Object-Oriented Visual Localization in Urban Mobile-Edge Environments
- Tsai, Bo
- Advisor(s): Lin, Kwei-Jay
Abstract
The advent of the Internet of Things (IoT) and the progress in robotic technology have brought a new era where intelligent services significantly benefit society. As robots evolve from executing simple tasks to providing complex, interactive services, the need of precise and reliable localization becomes paramount. In this context, the ubiquity of low-cost cameras and the maturity of object detection technologies have paved the way for advanced semantic visual-based localization solutions.
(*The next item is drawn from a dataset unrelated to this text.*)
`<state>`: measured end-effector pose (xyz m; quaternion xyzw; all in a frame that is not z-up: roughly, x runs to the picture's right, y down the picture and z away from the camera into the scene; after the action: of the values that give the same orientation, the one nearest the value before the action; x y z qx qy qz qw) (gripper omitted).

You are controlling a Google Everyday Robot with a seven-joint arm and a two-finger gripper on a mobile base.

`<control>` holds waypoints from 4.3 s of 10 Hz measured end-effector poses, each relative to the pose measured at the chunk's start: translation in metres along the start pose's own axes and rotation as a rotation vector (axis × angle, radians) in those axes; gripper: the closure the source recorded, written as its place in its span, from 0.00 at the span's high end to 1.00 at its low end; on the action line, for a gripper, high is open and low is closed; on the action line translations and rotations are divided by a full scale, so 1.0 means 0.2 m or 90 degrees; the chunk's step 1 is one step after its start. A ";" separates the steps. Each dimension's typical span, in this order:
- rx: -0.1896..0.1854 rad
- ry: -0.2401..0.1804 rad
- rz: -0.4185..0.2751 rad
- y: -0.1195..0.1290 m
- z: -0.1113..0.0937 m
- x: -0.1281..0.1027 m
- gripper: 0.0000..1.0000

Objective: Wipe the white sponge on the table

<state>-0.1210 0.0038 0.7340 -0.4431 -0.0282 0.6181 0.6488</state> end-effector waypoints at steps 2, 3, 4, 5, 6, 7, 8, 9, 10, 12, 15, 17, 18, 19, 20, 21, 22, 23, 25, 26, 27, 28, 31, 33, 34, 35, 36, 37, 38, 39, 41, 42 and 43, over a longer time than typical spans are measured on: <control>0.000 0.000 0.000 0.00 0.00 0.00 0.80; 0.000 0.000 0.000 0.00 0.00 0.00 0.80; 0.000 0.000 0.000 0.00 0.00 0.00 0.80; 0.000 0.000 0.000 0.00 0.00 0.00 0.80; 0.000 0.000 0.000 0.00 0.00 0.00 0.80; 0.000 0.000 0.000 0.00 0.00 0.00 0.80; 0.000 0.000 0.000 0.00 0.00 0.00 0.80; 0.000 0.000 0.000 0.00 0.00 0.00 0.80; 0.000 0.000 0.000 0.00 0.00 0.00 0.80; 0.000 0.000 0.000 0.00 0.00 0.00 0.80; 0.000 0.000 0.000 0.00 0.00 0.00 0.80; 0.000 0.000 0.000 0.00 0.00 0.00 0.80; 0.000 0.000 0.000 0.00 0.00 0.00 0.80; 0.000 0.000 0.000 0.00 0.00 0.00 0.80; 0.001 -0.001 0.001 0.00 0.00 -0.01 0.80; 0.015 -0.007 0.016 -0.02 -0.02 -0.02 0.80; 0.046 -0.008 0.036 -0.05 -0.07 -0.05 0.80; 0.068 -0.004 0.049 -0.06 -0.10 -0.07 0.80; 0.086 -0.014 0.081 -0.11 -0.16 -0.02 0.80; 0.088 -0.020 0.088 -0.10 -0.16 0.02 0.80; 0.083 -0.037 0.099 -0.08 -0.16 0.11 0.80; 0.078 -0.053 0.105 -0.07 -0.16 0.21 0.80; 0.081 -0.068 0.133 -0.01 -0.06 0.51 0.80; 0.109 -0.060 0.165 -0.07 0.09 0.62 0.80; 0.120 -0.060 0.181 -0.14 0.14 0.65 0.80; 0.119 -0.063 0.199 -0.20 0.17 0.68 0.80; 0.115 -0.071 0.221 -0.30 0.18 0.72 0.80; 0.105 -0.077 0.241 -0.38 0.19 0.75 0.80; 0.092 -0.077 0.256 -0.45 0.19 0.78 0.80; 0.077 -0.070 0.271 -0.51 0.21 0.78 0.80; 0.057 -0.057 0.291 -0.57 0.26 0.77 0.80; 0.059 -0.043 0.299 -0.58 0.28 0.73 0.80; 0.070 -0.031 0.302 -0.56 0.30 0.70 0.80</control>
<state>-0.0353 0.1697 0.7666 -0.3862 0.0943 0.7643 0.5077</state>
"OOPose," introduced in this thesis, exemplifies this advancement by providing an object-oriented pose estimation framework tailored for robots with small embedded devices. It leverages dense features from conventional object detection neural networks, striking a balance between pixel-matching accuracy and processing speed, thus enhancing the effectiveness and efficiency of robot localization.
Amidst escalating demand for robots capable of facilitating intelligent interactive activities, integrating high-quality cameras on mobile IoT devices, combined with wireless connectivity, edge computing, and advanced computer vision algorithms, enables a novel approach to processing offload with mobile video. This thesis details the deployment of OOPose in a mobile-edge computing paradigm, emphasizing real-time performance and the feasibility of interactive applications.
The research encapsulates the development and application of the OOPose framework, demonstrating its significant role in the ecosystem of mobile-edge computing. This approach not only satisfies the requirements for real-time performance but also opens avenues for innovative robot localization applications, ensuring interactive, intelligent services across various environments.